* RECORDS FOR THE EXERCISE:
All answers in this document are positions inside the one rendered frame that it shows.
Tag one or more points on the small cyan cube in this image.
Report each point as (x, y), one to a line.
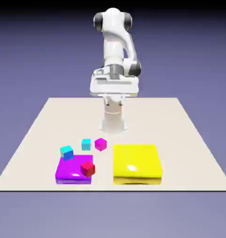
(86, 144)

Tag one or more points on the small magenta cube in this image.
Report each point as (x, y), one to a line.
(100, 144)

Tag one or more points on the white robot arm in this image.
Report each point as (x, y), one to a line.
(114, 39)

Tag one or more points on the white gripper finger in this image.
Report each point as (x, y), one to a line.
(106, 100)
(122, 100)

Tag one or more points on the large yellow box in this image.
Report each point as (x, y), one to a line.
(137, 161)

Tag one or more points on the small blue cube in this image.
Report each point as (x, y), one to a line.
(67, 153)

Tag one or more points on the large magenta box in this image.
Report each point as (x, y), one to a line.
(72, 168)

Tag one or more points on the small red cube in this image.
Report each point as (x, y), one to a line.
(87, 168)

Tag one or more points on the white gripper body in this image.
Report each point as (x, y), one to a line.
(114, 87)

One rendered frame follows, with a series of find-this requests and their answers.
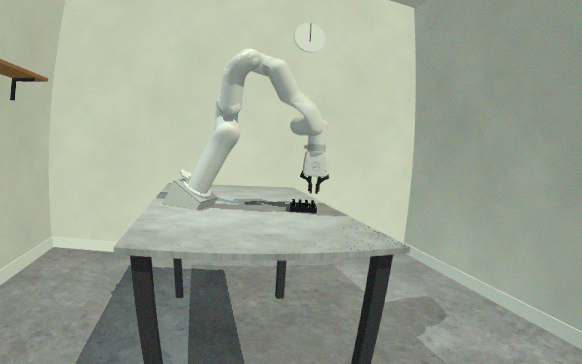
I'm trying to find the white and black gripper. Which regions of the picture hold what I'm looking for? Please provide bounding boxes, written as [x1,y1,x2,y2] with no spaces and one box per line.
[300,150,329,194]

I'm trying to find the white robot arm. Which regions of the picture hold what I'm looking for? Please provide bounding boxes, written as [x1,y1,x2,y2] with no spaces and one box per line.
[180,49,327,198]

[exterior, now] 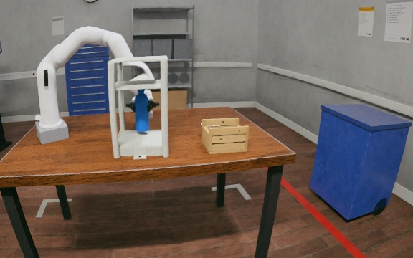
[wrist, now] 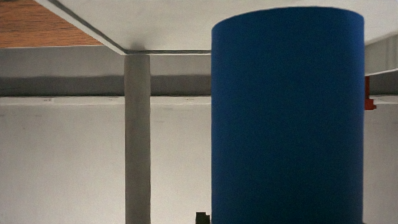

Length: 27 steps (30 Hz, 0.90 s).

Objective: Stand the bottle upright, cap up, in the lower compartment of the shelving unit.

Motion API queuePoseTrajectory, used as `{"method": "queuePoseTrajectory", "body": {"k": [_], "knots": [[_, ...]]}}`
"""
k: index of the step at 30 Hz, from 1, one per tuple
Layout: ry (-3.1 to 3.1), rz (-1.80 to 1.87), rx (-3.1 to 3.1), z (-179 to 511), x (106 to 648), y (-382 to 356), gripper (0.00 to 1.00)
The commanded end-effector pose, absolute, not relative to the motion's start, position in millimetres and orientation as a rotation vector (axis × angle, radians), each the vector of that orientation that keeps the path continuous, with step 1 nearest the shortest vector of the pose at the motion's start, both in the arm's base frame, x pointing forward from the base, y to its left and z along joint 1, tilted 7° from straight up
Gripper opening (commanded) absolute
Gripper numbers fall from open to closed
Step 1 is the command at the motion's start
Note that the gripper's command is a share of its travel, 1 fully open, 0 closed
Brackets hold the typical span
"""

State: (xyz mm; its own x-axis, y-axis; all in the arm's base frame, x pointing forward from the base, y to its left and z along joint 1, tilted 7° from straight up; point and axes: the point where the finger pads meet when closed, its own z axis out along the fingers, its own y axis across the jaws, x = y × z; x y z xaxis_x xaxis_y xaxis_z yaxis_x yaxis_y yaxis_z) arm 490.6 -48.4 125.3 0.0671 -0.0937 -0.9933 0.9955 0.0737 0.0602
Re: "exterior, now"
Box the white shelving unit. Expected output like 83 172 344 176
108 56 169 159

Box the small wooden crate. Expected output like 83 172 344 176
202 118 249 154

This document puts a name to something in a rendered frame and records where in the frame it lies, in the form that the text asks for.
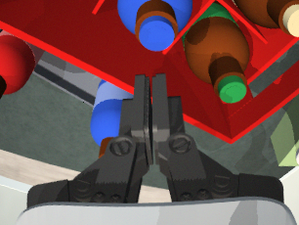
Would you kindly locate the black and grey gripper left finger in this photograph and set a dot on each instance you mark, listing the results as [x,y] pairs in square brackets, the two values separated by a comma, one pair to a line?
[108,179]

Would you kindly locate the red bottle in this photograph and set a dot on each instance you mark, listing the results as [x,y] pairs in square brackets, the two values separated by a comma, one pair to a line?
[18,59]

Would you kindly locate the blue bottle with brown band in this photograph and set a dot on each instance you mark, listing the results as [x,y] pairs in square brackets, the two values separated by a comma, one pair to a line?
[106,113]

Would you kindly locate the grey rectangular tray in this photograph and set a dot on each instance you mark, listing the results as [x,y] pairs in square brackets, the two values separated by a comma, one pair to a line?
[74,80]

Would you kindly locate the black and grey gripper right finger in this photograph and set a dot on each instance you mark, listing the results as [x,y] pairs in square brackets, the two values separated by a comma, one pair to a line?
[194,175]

* PROBLEM DETAILS:
Each line of the records is to be reproduced exactly, and each picture dropped.

* WRITTEN ANSWER:
All answers in this document are positions inside the one rendered frame that it shows.
Tag one or more points on the small cyan cube in this image.
Report each point as (x, y), one to a line.
(86, 144)

Tag one or more points on the small magenta cube in this image.
Report each point as (x, y), one to a line.
(100, 144)

Tag one or more points on the white robot arm in this image.
Report each point as (x, y), one to a line.
(114, 39)

Tag one or more points on the white gripper finger in this image.
Report each point as (x, y), one to a line.
(106, 100)
(122, 100)

Tag one or more points on the large yellow box in this image.
Report each point as (x, y), one to a line.
(137, 161)

Tag one or more points on the small blue cube in this image.
Report each point as (x, y), one to a line.
(67, 153)

Tag one or more points on the large magenta box in this image.
Report each point as (x, y), one to a line.
(72, 168)

Tag one or more points on the small red cube in this image.
Report each point as (x, y), one to a line.
(87, 168)

Tag one or more points on the white gripper body in this image.
Report each point as (x, y), one to a line.
(114, 87)

One rendered frame follows, with a series of find-this requests and their answers.
I'm trying to find the white and black gripper. Which regions of the picture hold what I'm looking for? Please provide bounding boxes, written as [x1,y1,x2,y2] with no spaces and one box per line.
[300,150,329,194]

I'm trying to find the white robot arm. Which regions of the picture hold what I'm looking for? Please provide bounding boxes, written as [x1,y1,x2,y2] with no spaces and one box per line.
[180,49,327,198]

[exterior, now] 
[wrist, now] 

Length: 27 steps (30 Hz, 0.90 s).

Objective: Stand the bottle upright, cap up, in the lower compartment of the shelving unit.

Motion API queuePoseTrajectory, used as `{"method": "queuePoseTrajectory", "body": {"k": [_], "knots": [[_, ...]]}}`
"""
k: index of the step at 30 Hz, from 1, one per tuple
Layout: ry (-3.1 to 3.1), rz (-1.80 to 1.87), rx (-3.1 to 3.1), z (-179 to 511), x (106 to 648), y (-382 to 356), gripper (0.00 to 1.00)
The commanded end-effector pose, absolute, not relative to the motion's start, position in millimetres and orientation as a rotation vector (axis × angle, radians), each the vector of that orientation that keeps the path continuous, with step 1 nearest the shortest vector of the pose at the motion's start, both in the arm's base frame, x pointing forward from the base, y to its left and z along joint 1, tilted 7° from straight up
Gripper opening (commanded) absolute
Gripper numbers fall from open to closed
Step 1 is the command at the motion's start
Note that the gripper's command is a share of its travel, 1 fully open, 0 closed
Brackets hold the typical span
"""

State: (xyz mm; its own x-axis, y-axis; all in the arm's base frame, x pointing forward from the base, y to its left and z along joint 1, tilted 7° from straight up; point and axes: the point where the finger pads meet when closed, its own z axis out along the fingers, its own y axis across the jaws, x = y × z; x y z xaxis_x xaxis_y xaxis_z yaxis_x yaxis_y yaxis_z) arm 490.6 -48.4 125.3 0.0671 -0.0937 -0.9933 0.9955 0.0737 0.0602
Re: "exterior, now"
Box the white shelving unit. Expected output like 83 172 344 176
108 56 169 159

Box the small wooden crate. Expected output like 83 172 344 176
202 118 249 154

This document puts a name to something in a rendered frame and records where in the frame it lies, in the form that the text asks for.
Would you kindly locate the black and grey gripper left finger in this photograph and set a dot on each instance you mark, listing the results as [x,y] pairs in square brackets, the two values separated by a comma, one pair to a line?
[108,179]

Would you kindly locate the red bottle in this photograph and set a dot on each instance you mark, listing the results as [x,y] pairs in square brackets, the two values separated by a comma, one pair to a line?
[18,59]

Would you kindly locate the blue bottle with brown band in this photograph and set a dot on each instance you mark, listing the results as [x,y] pairs in square brackets, the two values separated by a comma, one pair to a line?
[106,113]

Would you kindly locate the grey rectangular tray in this photograph and set a dot on each instance you mark, listing the results as [x,y] pairs in square brackets, the two values separated by a comma, one pair to a line?
[74,80]

Would you kindly locate the black and grey gripper right finger in this photograph and set a dot on each instance you mark, listing the results as [x,y] pairs in square brackets, the two values separated by a comma, one pair to a line?
[194,175]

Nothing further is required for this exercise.